Mahan Tavakoli:What a beautiful example of anti fragility Scott crisis that no one wanted. But you have taken advantage of the opportunities provided to become even more effective in serving the community and a community at the greatest need. I love that article that you wrote for bookings. And you ended by saying, we are going to ensure that residents don't just survive this crisis, but thrive.

Scott Kratz: Yes. And in addition to that, it's really fascinating because we're just starting to connect these, we've raised enough funds, right. Now we've raised, in a short amount of time, in about five, six months, about three and a little more than three and a half million dollars. So huge kudos to the individuals, corporations and foundations who've been able to support this work. And that's a lot of money and a time of tremendous unease. And I think there's no way any of us individually could have done that. We could only do that by working together. 

But today, we've been able to, I just got the numbers a couple days ago, we've distributed over $1.6 million directly in the hands of families. And that's great. And that's really fantastic. But I think one of the things that also really excited funders about this is we built in a robust third party evaluation for this. 

So how do we make sure that we're not just holding on to the lessons learned, but we're deliberately and intentionally sharing these lessons learned with the larger population. Municipalities are already facing the issues of emergencies, and this is an example of a place based solution that hopefully can inspire, and more importantly, we can push them up the learning curve.
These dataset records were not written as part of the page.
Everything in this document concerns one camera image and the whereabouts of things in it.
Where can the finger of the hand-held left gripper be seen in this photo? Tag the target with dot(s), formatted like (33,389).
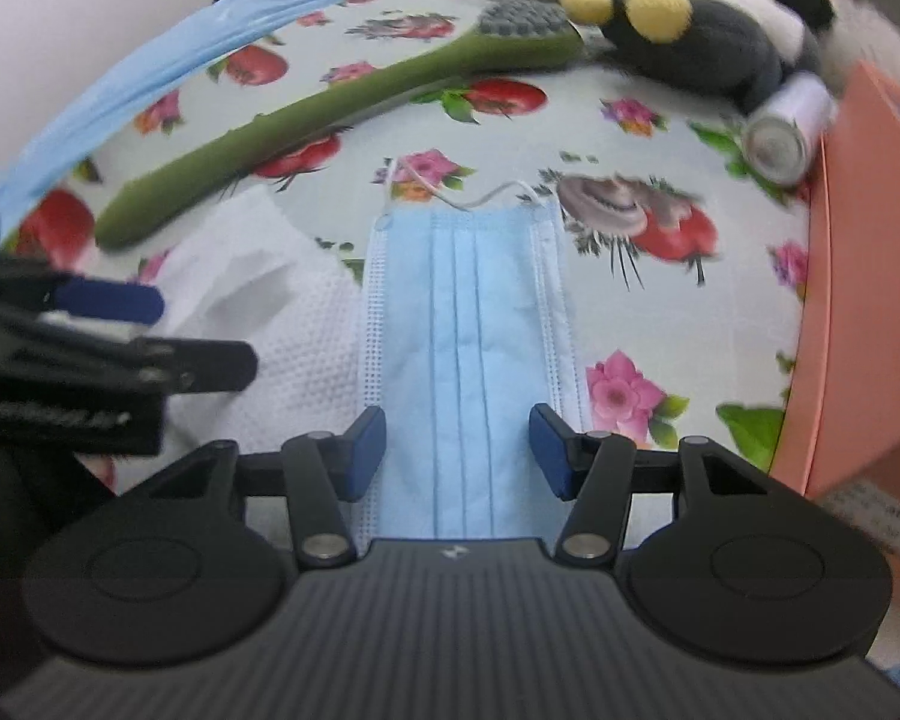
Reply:
(195,367)
(112,301)

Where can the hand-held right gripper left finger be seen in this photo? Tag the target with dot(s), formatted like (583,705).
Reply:
(366,454)

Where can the grey penguin plush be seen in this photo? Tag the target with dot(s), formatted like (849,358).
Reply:
(712,37)

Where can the orange cardboard box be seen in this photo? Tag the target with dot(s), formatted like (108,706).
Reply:
(862,300)

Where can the white embossed paper towel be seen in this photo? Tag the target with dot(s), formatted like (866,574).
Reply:
(270,315)

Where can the white spray can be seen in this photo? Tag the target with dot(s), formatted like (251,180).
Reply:
(784,131)

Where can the blue face mask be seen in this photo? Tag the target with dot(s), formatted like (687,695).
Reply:
(472,330)

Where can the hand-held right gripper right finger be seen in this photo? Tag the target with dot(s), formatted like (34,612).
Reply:
(551,457)

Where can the floral printed mat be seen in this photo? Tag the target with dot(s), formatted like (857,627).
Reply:
(495,142)
So we're not all collectively making the same mistakes in Oakland, and Dallas, and in San Francisco. 

And we should be, right? We're the nation's capital. I mean, we often say that we should be the template of how things work, and sometimes that is successful, and sometimes not so much. But I think this is an example where DC can really be a leader, and this is something I think we can all collectively be proud of.

Mahan Tavakoli:Well, thank you, Scott, for your leadership and impactful leadership in the community and sharing this story with the Partnering Leadership community also. Thank you, Scott Kratz.

Scott Kratz: My pleasure. Thank you so much.